戦闘訓練にて
彼の驚いた顔は、なんだか面白い。
リグレット、アリエッタと話してから数十分後、またノックが聞こえて入ってきたのは赤髪の彼だった。私達がまさか談笑していると思わなかったのは驚いた顔で、なんだか笑ってしまった。
「…リグレット、連れていくぞ」
「あぁ、私達も行こう、アリエッタ」
「はい、です」
椅子から立ち上がり、アッシュに連れられて部屋から出た。さっきまでは緊張しすぎてたけれど、初めて見る装飾や形の物にワクワクした。
「後で、案内するわ」
『有難うリグレット』
「アリエッタもする、です」
『じゃあ3人で行きたいな』
「勿論だ」
リグレットが、こんなにも笑う人だなんて思わなかった。画面越しのリグレットは笑わなくて、怖い。それしか感じることができなかった。

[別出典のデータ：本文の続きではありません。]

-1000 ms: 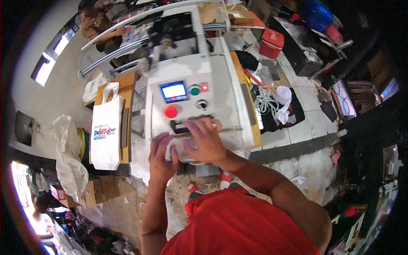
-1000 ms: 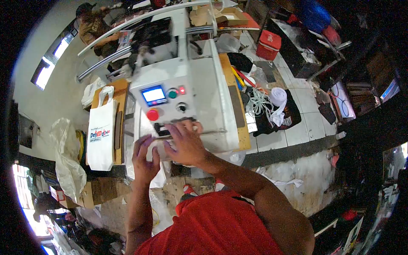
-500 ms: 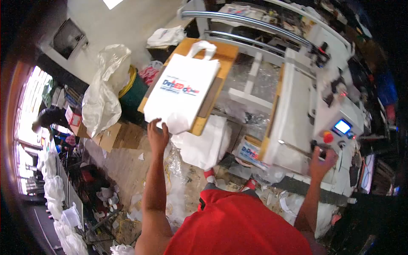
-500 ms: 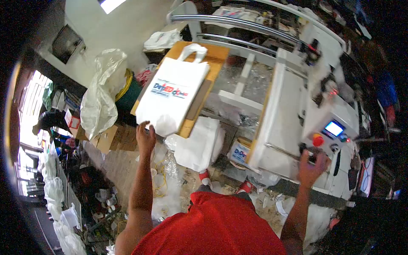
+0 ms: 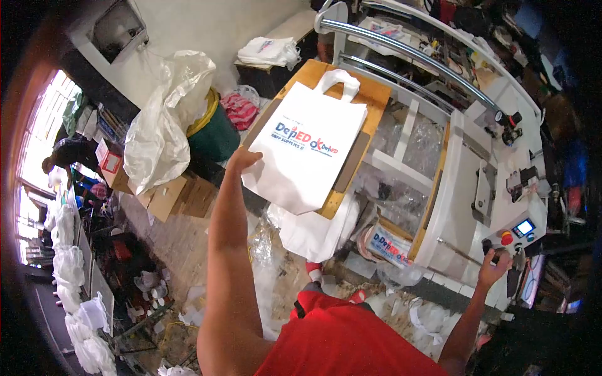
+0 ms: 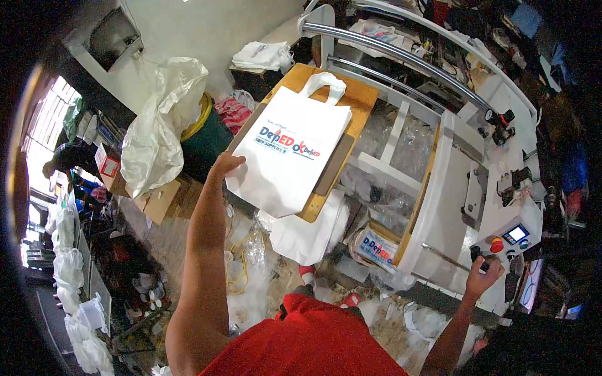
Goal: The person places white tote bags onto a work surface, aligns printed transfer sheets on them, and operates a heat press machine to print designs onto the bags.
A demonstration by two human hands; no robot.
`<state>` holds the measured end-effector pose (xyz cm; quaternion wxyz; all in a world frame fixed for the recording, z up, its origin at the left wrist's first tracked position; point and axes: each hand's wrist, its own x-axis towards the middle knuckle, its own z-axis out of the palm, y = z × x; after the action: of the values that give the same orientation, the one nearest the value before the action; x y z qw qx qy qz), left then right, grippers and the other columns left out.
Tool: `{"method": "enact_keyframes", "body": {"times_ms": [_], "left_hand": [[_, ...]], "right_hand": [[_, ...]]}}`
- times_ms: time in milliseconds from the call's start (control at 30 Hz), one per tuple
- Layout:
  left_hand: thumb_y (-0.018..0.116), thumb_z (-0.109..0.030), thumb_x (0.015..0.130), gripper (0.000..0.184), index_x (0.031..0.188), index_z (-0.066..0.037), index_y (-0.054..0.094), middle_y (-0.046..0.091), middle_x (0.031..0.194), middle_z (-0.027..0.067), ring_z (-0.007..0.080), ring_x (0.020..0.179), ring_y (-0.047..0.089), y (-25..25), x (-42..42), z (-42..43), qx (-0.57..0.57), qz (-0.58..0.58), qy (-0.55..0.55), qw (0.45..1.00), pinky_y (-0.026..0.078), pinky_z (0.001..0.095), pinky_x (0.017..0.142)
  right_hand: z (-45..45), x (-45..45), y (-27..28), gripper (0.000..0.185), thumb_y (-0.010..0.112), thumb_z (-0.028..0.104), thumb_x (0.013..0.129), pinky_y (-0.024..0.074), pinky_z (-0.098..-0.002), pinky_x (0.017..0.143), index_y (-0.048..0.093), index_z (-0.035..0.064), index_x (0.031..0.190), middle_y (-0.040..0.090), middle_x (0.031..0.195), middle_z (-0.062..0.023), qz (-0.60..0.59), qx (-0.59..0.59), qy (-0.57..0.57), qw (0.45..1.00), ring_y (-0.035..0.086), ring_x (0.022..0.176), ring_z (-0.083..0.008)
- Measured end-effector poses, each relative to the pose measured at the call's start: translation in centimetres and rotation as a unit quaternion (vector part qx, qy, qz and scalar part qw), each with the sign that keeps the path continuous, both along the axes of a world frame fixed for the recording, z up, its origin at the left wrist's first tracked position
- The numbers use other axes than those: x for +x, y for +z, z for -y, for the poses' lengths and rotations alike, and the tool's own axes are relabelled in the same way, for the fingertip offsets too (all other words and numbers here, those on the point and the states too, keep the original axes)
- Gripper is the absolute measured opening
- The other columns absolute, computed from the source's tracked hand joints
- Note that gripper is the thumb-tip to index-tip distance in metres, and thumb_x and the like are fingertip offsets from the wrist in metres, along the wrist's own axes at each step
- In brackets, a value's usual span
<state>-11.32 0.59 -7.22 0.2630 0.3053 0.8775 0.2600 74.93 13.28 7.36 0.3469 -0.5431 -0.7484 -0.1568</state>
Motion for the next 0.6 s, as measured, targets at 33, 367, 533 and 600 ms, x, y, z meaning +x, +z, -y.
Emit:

私達がいた部屋の近くの階段を下りて、奥に行くと読めない字が書いてある髪が貼られていた。フォニック文字、だっけ。確か姉さん達と覚えた記憶があるから、解読は難しくはない、はず。
扉を開けると、ゲームで見たことのある服を纏う人達。剣や槍を持って訓練している様子の彼らは、アッシュやリグレット、アリエッタが入ってきたことに酷く驚いていた。
(そりゃ六神将だもんね)
中を見渡せば緑髪の少年…シンクもいた。不機嫌そうにこちらに来てアッシュに悪態をついていた。
「…お前、剣は使えるか」
『どうだろう、分からない』
母が剣道をしていたこともあり、姉達と剣道を習っていたから、違いはあれど出来ないことはないと思うが。それを言うわけにはいかないから、曖昧なことを言った。
「体術は?」
『、分からない』
緑髪が言ったことにも、分からないと答えると、明らかに分かる殺気。面倒くさそうに舌打ちをした緑髪にアリエッタの肩が震えた。
『出来るかもしれないから剣貸して?』
「…あぁ」
きっとヴァンは、私も駒にするつもりだろう。ルーク達と、戦うことになるのだろうか。いや、今はそんなことよりも目の前の問題をどうにかしよう。
平兵士が使うのであろう剣を渡されて、すらりと剣を抜いたアッシュ。その姿は絵になる。格好いい、素直に思った。
「こい」
『うん、手加減はしないでね』
にっこり笑って言えば、困惑した顔。無理もないか、こんな剣なんて触ったこともなさそうな女が、手加減するなと言ったのだから。ヴァンに教わっているアッシュだもん、強いはずなのに。
『はァっ!』
「っ!」
ガキィン、と金属の音に、訓練場にいた兵士の目が、こちらに向いたのが分かった。
身体が、軽い。現実の、あの世界でこんなに身体が軽く動いただろうか。足も、手も、まるで誰かが乗り移ったかのように、剣を振るった。
『っち、』
しゃがみ込んで、足に力を入れてジャンプすれば、人間の脚力でも有り得ないくらい、ゲームや漫画の世界でよくみるくらいの高さを跳んだ。軽い、楽しい。そんな思いが頭を占めて、頭に浮かんだ、言葉。
『空翔斬!』
空中から、切り付けた。
「…くそ!」
『、ひゃあっ』
キィン、と甲高い音と同時に手から持っていた剣が離れた。バランスを崩して空中から落ちる、と目を閉じると、手首を思い切り引かれて、間抜けな声をあげた。
からん、と金属音がして、剣が落ちたのだと悟る。手首と、掌の痛みはあるものの、他に痛みはなかった。
「ホマレ、…大丈夫?」
上を見れば眉を下げているアリエッタ。下を見れば、私を睨みつけるアッシュがいた。